Négawatt instaure aussi l’économie circulaire prévue par la loi de transition énergétique : en imposant des biens durables, la fin de la surconsommation, la réparation, le recyclage et la récupération, la ponction en matières minières peut être divisée par deux.

Outre la création d’emplois, la mutation entraîne d’autres bénéfices sociaux : la qualité de l’air s’améliore radicalement et le nombre de ménages en situation de précarité énergétique est divisé par huit, grâce à la rénovation thermique des logements et à la maîtrise du coût de l’énergie. Le cumul jusqu’en 2050 des économies annuelles générées par le tarissement des importations d’hydrocarbures, selon l’ambition Négawatt, allégerait la balance commerciale de 700 milliards d’euros.

Et, pour souligner la crédibilité de ses travaux, l’association souligne que la courbe de la consommation d’énergie, à la baisse depuis quelques années, rejoint désormais celle que traçait son scénario en 2003.
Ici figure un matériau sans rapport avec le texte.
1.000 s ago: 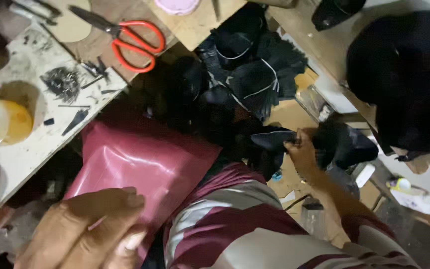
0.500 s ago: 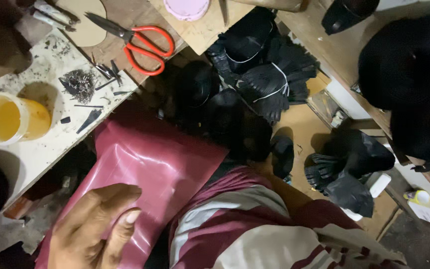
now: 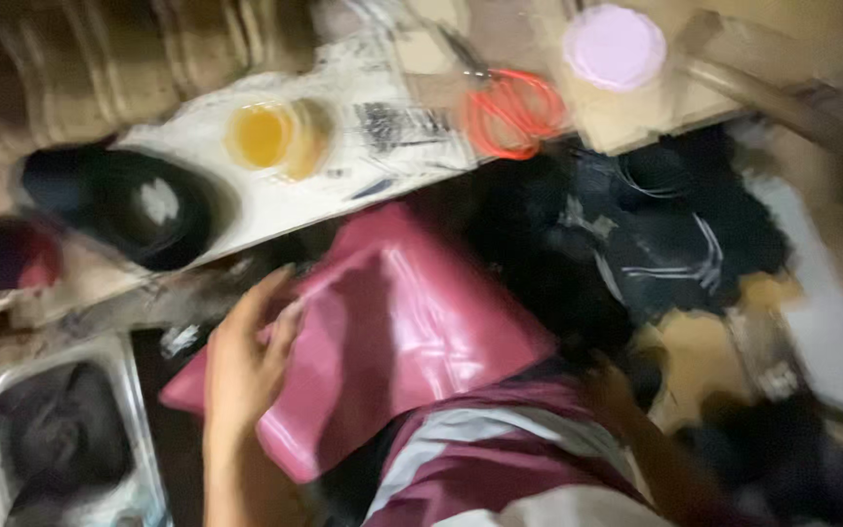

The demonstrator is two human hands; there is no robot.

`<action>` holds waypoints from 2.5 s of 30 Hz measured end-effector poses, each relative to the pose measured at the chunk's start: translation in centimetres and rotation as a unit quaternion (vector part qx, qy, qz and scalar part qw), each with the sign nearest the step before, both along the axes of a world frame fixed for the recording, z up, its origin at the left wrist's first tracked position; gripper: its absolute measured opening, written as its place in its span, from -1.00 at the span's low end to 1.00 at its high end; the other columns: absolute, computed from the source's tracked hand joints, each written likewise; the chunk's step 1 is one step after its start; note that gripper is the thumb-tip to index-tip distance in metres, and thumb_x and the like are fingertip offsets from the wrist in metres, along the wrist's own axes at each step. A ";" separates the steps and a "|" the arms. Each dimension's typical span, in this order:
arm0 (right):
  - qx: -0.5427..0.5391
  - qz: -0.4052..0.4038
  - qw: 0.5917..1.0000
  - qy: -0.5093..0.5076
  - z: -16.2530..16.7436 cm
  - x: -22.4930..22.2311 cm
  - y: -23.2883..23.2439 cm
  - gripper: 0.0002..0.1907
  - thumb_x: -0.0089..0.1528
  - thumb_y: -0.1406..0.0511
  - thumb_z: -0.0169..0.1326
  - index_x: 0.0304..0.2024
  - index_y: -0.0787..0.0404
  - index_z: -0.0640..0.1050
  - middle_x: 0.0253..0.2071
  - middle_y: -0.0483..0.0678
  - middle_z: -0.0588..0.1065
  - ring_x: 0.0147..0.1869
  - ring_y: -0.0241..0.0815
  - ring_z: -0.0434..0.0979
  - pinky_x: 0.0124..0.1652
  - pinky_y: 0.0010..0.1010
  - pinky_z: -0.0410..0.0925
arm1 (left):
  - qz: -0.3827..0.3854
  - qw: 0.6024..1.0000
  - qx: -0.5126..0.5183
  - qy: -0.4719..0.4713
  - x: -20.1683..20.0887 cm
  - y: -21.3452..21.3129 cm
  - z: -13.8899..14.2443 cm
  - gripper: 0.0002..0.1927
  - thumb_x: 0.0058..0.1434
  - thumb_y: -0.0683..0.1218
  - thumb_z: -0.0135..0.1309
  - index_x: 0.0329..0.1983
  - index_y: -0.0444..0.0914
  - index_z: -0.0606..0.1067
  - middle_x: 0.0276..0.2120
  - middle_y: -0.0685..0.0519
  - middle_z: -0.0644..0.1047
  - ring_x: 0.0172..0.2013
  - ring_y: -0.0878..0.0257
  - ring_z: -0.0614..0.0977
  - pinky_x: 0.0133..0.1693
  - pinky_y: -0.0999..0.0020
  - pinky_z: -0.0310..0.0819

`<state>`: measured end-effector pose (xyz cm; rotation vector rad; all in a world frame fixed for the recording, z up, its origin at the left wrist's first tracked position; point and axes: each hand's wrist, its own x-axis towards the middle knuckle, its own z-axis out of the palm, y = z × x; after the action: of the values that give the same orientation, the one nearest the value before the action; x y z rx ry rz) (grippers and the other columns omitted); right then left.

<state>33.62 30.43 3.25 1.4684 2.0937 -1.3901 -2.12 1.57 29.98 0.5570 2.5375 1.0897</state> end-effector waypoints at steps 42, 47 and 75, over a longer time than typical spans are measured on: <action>-0.084 0.296 0.872 0.381 20.9 -33.2 -5.4 -0.49 0.23 0.38 0.19 0.23 0.34 0.45 -0.23 -0.16 0.60 -0.23 -0.48 0.52 -0.20 -0.62 0.43 | 0.101 0.933 0.340 -0.064 0.0 0.8 -6.1 -0.82 0.28 -0.20 -0.02 -0.08 -0.35 0.49 -0.38 0.00 0.57 -0.34 0.25 0.57 -0.27 0.33 0.51; -0.080 0.318 0.879 0.345 21.6 -33.9 -5.9 -0.52 0.22 0.43 0.17 0.21 0.34 0.48 -0.25 -0.09 0.64 -0.29 -0.46 0.51 -0.26 -0.60 0.41 | 0.116 0.939 0.305 -0.107 -0.1 1.1 -5.8 -0.86 0.28 -0.22 -0.04 -0.18 -0.34 0.51 -0.45 0.00 0.57 -0.38 0.26 0.61 -0.30 0.34 0.53; 0.112 0.387 0.810 0.426 25.4 -32.5 -8.8 -0.45 0.16 0.39 0.22 0.22 0.31 0.46 -0.27 -0.06 0.58 -0.31 -0.30 0.62 -0.26 -0.46 0.50 | 0.173 0.945 0.273 -0.045 0.2 2.2 -6.2 -0.73 0.07 -0.27 0.11 -0.13 -0.34 0.48 -0.32 0.00 0.59 -0.29 0.33 0.59 -0.21 0.36 0.52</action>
<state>1.16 21.67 28.69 -0.2003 2.9060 -1.5713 -1.96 3.74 23.83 0.1735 2.2899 1.9237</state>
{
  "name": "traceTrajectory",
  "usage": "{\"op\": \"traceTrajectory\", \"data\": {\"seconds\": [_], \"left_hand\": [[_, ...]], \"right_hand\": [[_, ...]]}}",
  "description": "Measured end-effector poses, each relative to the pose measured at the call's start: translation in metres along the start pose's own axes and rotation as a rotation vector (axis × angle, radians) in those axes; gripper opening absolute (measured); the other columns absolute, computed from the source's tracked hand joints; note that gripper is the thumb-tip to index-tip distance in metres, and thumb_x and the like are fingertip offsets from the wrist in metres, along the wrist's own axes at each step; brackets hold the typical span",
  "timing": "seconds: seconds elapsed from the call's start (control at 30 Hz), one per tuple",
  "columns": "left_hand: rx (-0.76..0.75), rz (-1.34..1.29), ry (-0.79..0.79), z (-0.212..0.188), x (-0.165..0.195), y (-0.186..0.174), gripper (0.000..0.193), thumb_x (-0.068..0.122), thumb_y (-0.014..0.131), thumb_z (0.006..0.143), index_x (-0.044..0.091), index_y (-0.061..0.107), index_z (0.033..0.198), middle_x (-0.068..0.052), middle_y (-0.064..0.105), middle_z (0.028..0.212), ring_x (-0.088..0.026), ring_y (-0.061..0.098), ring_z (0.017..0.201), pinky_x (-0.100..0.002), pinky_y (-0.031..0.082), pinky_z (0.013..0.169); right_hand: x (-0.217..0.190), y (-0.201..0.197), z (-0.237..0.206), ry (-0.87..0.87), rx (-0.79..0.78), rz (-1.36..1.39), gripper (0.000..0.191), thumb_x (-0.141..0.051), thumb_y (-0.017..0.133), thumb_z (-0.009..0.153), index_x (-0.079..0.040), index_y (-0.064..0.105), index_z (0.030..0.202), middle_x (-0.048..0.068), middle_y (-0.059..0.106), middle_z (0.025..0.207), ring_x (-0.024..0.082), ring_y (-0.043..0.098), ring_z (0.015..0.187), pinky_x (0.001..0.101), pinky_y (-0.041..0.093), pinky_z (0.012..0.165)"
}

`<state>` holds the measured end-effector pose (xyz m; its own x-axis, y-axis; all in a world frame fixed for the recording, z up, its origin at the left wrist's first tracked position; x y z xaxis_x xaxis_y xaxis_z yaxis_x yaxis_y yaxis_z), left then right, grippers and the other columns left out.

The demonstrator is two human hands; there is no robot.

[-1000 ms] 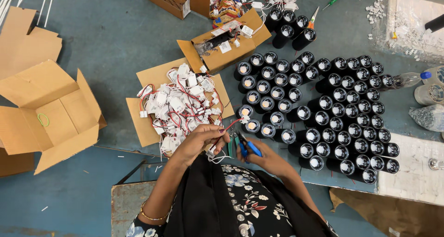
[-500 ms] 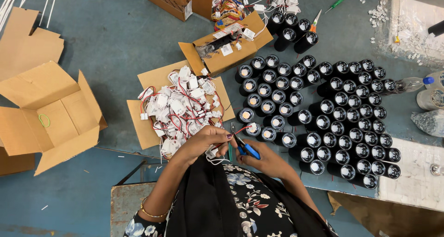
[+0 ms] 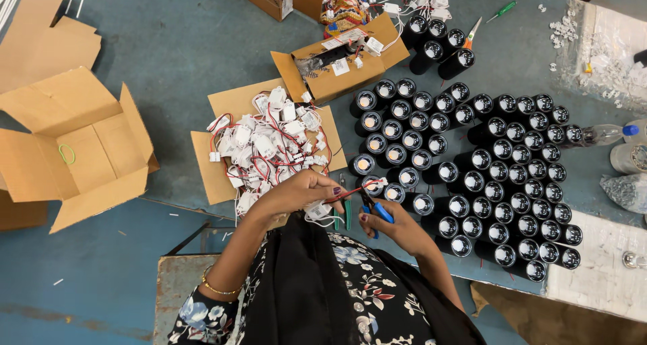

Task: The person sits at a factory workbench assembling LED bulb components. They pick white driver boards with red and black wires from a pile, use pliers to strip and twist the wire ends, connect the wires, and place the prepared drivers among rows of black bulb housings on the table.

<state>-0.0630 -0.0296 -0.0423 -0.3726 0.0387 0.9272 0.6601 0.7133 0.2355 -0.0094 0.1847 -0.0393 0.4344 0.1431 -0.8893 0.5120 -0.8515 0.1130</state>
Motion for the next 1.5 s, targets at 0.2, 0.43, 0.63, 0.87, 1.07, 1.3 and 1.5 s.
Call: {"op": "traceTrajectory", "data": {"seconds": [0.2, 0.43, 0.63, 0.87, 1.07, 1.3, 1.5], "left_hand": [[0.010, -0.105, 0.024, 0.001, -0.004, 0.006, 0.031, 0.028, 0.065, 0.097, 0.002, 0.077, 0.109, -0.006, 0.079, 0.093, -0.005, 0.070, 0.085, -0.023, 0.052, 0.084], [0.038, -0.117, 0.066, 0.007, -0.021, 0.004, 0.029, 0.023, 0.070, 0.097, -0.005, 0.077, 0.105, -0.007, 0.078, 0.091, -0.009, 0.069, 0.084, -0.026, 0.054, 0.080], [0.031, -0.134, 0.153, 0.016, -0.033, 0.006, 0.026, 0.015, 0.072, 0.094, -0.006, 0.074, 0.109, -0.010, 0.078, 0.090, -0.012, 0.073, 0.082, -0.025, 0.057, 0.077], [0.033, -0.124, 0.171, 0.012, -0.032, 0.009, 0.026, 0.015, 0.072, 0.093, -0.005, 0.073, 0.109, -0.008, 0.077, 0.091, -0.012, 0.073, 0.084, -0.025, 0.057, 0.079], [0.019, -0.157, 0.184, 0.006, -0.032, 0.012, 0.026, 0.015, 0.074, 0.094, -0.006, 0.073, 0.110, -0.008, 0.076, 0.094, -0.011, 0.072, 0.085, -0.026, 0.056, 0.081], [0.042, -0.206, 0.186, 0.002, -0.037, 0.012, 0.023, 0.009, 0.070, 0.093, -0.006, 0.073, 0.110, -0.007, 0.076, 0.095, -0.011, 0.072, 0.085, -0.026, 0.057, 0.081], [0.055, -0.207, 0.178, 0.000, -0.040, 0.012, 0.022, 0.009, 0.071, 0.093, -0.006, 0.073, 0.109, -0.008, 0.076, 0.092, -0.011, 0.072, 0.083, -0.025, 0.057, 0.080]], "right_hand": [[-0.004, 0.006, -0.001, -0.004, 0.023, -0.104, 0.019, -0.018, 0.066, 0.097, 0.001, 0.066, 0.095, 0.006, 0.070, 0.080, 0.012, 0.063, 0.071, 0.0287, 0.053, 0.069], [-0.002, 0.014, 0.002, 0.012, 0.019, -0.150, 0.018, -0.018, 0.066, 0.096, 0.000, 0.066, 0.096, 0.007, 0.073, 0.083, 0.013, 0.068, 0.073, 0.0287, 0.056, 0.071], [-0.003, 0.017, -0.001, 0.018, 0.013, -0.136, 0.017, -0.017, 0.066, 0.096, 0.000, 0.066, 0.098, 0.007, 0.072, 0.084, 0.013, 0.068, 0.074, 0.0286, 0.056, 0.071], [-0.008, 0.024, -0.007, 0.020, -0.011, -0.137, 0.018, -0.017, 0.067, 0.095, 0.001, 0.065, 0.100, 0.007, 0.071, 0.083, 0.013, 0.067, 0.074, 0.0286, 0.056, 0.072], [-0.006, 0.029, -0.008, 0.019, -0.034, -0.132, 0.023, -0.021, 0.068, 0.095, 0.001, 0.066, 0.104, 0.007, 0.071, 0.082, 0.013, 0.067, 0.076, 0.0293, 0.055, 0.074], [-0.006, 0.032, -0.007, 0.048, -0.025, -0.140, 0.028, -0.023, 0.070, 0.093, 0.001, 0.065, 0.107, 0.007, 0.073, 0.084, 0.013, 0.069, 0.079, 0.0304, 0.057, 0.077], [-0.012, 0.034, -0.010, 0.021, -0.026, -0.235, 0.028, -0.018, 0.071, 0.092, 0.000, 0.063, 0.112, 0.006, 0.070, 0.086, 0.012, 0.067, 0.079, 0.0291, 0.055, 0.079]]}}
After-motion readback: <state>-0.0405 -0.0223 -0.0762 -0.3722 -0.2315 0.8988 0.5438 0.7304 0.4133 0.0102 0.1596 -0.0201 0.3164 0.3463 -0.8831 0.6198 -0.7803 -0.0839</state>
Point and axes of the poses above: each hand's wrist, its own z-axis towards the middle knuckle, its own y-axis out of the palm, x = y × z, the point moved 5 cm from there along z, towards the middle knuckle
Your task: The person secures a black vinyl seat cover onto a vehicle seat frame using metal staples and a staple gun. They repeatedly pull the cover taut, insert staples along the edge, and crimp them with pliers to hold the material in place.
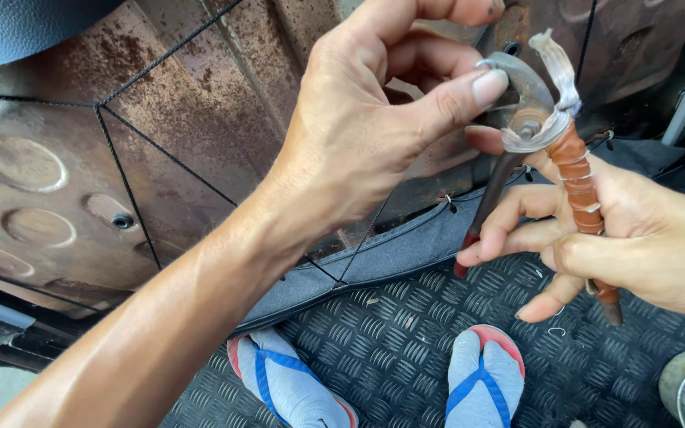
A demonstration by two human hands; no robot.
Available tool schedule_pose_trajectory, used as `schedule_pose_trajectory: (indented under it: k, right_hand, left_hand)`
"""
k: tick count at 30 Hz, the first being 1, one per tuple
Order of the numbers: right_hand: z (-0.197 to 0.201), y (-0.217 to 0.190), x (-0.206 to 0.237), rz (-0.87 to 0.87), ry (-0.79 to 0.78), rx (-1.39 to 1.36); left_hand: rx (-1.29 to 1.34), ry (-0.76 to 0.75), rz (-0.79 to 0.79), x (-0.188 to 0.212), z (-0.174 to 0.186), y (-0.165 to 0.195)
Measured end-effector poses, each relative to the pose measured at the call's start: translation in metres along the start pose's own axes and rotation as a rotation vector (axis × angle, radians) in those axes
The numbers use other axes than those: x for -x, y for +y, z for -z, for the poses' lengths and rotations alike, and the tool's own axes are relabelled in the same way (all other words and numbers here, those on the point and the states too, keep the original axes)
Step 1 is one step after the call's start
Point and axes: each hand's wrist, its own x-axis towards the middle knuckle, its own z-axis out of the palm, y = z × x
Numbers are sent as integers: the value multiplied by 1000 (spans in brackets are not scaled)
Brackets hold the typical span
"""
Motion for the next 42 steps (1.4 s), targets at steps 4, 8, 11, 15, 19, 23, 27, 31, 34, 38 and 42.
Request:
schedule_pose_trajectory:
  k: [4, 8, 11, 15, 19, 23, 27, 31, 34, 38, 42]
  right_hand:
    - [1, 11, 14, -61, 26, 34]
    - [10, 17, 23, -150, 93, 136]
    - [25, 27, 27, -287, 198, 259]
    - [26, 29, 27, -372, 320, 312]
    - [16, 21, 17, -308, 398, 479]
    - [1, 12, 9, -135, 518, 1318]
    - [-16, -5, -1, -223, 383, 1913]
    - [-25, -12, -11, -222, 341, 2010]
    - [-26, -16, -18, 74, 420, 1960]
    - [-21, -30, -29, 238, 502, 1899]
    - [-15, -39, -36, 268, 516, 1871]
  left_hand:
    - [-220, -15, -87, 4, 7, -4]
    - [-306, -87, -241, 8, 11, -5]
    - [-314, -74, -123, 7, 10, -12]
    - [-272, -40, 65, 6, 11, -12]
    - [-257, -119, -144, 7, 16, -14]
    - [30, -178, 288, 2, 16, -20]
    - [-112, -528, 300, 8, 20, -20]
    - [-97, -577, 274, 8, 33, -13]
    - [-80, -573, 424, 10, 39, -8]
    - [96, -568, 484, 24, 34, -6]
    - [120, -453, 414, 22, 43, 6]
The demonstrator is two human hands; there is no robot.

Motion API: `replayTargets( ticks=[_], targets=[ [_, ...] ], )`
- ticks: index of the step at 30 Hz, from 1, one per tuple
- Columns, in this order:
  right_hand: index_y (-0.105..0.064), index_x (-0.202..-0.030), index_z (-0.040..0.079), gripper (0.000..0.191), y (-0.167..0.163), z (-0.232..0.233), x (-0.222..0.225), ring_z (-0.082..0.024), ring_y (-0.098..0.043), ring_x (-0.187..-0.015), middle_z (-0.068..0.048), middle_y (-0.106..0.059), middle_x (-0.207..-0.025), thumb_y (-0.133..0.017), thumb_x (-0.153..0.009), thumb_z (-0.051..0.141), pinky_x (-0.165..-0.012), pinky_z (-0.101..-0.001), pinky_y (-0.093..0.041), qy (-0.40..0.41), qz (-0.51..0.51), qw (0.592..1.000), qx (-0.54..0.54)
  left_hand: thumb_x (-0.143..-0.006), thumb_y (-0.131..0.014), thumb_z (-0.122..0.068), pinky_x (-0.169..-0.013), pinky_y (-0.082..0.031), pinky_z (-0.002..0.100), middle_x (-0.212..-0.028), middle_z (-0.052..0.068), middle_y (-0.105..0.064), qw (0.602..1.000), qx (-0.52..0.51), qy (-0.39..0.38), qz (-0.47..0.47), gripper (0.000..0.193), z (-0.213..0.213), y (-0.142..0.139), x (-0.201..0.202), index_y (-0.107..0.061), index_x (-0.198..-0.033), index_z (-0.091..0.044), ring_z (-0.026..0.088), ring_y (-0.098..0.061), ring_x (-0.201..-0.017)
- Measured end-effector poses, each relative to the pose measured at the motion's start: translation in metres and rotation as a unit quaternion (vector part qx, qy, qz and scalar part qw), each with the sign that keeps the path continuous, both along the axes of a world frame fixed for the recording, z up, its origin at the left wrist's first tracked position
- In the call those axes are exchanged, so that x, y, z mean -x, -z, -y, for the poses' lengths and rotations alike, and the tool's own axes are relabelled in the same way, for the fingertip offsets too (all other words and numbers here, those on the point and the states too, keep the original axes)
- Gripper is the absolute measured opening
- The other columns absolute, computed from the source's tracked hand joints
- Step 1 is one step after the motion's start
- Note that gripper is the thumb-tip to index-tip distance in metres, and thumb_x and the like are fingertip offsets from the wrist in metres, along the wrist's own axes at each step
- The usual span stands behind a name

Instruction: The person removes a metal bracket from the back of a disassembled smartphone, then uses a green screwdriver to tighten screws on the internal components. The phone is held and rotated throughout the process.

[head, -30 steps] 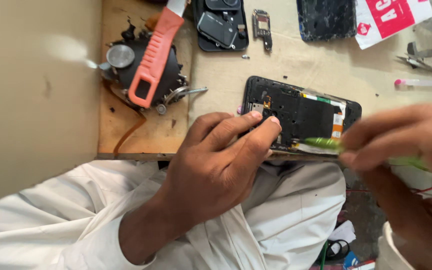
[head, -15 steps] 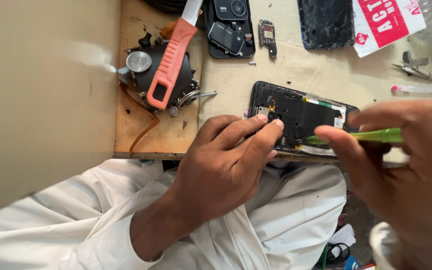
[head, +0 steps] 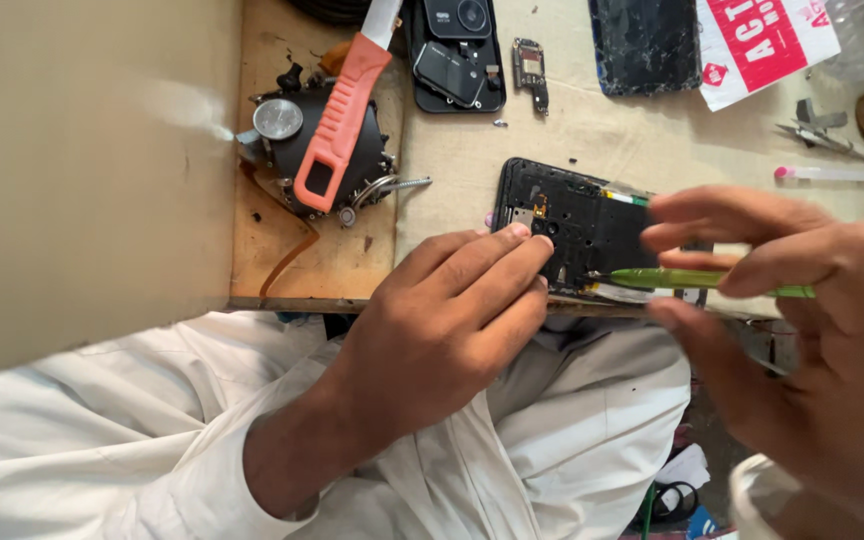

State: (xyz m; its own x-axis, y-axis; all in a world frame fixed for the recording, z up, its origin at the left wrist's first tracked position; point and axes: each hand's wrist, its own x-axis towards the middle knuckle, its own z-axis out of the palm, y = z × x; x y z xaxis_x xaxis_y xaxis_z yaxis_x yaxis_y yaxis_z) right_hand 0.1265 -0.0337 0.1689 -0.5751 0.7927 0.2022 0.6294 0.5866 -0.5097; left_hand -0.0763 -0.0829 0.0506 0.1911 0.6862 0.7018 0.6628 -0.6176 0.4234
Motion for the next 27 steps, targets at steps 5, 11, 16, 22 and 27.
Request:
replayTargets(
  ticks=[5,11,16,22,27],
  targets=[
    [-0.036,-0.112,-0.002,0.04,0.014,0.009,-0.007,-0.02,-0.074,-0.097,-0.02,-0.069,-0.102,-0.072,-0.093,-0.002,-0.081,-0.0291,-0.062,0.079,-0.052,0.995,0.006,-0.091,-0.07,-0.01,-0.103,-0.052,0.039,-0.126,0.013,-0.068,1.0,0.001,-0.007,-0.022,0.024,-0.003,-0.002,0.0,-0.073,-0.112,0.0,0.026,-0.065,-0.122],
    [-0.041,-0.107,-0.002,0.041,0.011,0.007,-0.003,-0.021,-0.072,-0.087,-0.021,-0.068,-0.098,-0.076,-0.086,0.003,-0.075,-0.0316,-0.058,0.06,0.028,0.997,-0.051,-0.091,-0.069,-0.01,-0.103,-0.052,0.039,-0.127,0.013,-0.069,1.0,-0.007,-0.004,-0.01,0.023,-0.003,-0.001,0.002,-0.072,-0.113,-0.002,0.026,-0.066,-0.123],
    [-0.05,-0.1,0.0,0.03,0.012,0.003,0.002,-0.022,-0.069,-0.08,-0.018,-0.068,-0.091,-0.077,-0.09,0.008,-0.065,-0.0307,-0.056,0.151,0.106,0.983,-0.015,-0.094,-0.069,-0.011,-0.103,-0.052,0.04,-0.126,0.011,-0.07,1.0,-0.001,-0.008,-0.01,0.016,-0.003,0.0,0.003,-0.07,-0.108,-0.004,0.025,-0.066,-0.123],
    [-0.048,-0.102,-0.006,0.032,0.017,0.009,-0.014,-0.021,-0.073,-0.081,-0.02,-0.072,-0.094,-0.078,-0.09,-0.002,-0.07,-0.031,-0.058,0.105,0.038,0.993,-0.044,-0.094,-0.069,-0.013,-0.103,-0.052,0.04,-0.126,0.012,-0.07,1.0,-0.001,-0.004,-0.009,0.016,-0.001,-0.001,0.002,-0.07,-0.108,-0.003,0.026,-0.066,-0.123],
    [-0.048,-0.1,-0.005,0.027,0.018,0.01,-0.008,-0.021,-0.074,-0.079,-0.021,-0.071,-0.091,-0.073,-0.092,-0.003,-0.068,-0.03,-0.06,0.148,0.013,0.989,0.003,-0.094,-0.069,-0.013,-0.103,-0.052,0.04,-0.126,0.012,-0.07,1.0,-0.01,-0.002,-0.012,0.019,-0.002,0.002,0.003,-0.071,-0.109,-0.003,0.026,-0.066,-0.124]
  ],
)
Un mouvement structurel s’est engagé, constatent les experts, qui les pousse à livrer une préconisation « essentielle » à l’adresse des candidats à la présidentielle : alors que le rythme d’application des politiques décidées depuis deux quinquennats est « très insuffisant », il faut l’accélérer : « C’est une priorité pour les cinq ans à venir. »

[1] Celle qu’on prélève dans la nature, avant transformation pour la consommation finale (électricité, essence, etc.)

[2] « Vers un mix électrique 100 % renouvelable en 2050 ».

[3] Regards, 1er juin 2016.

[4] « Comment mettre en œuvre la transition écologique ? », Paris, 15 décembre 2016.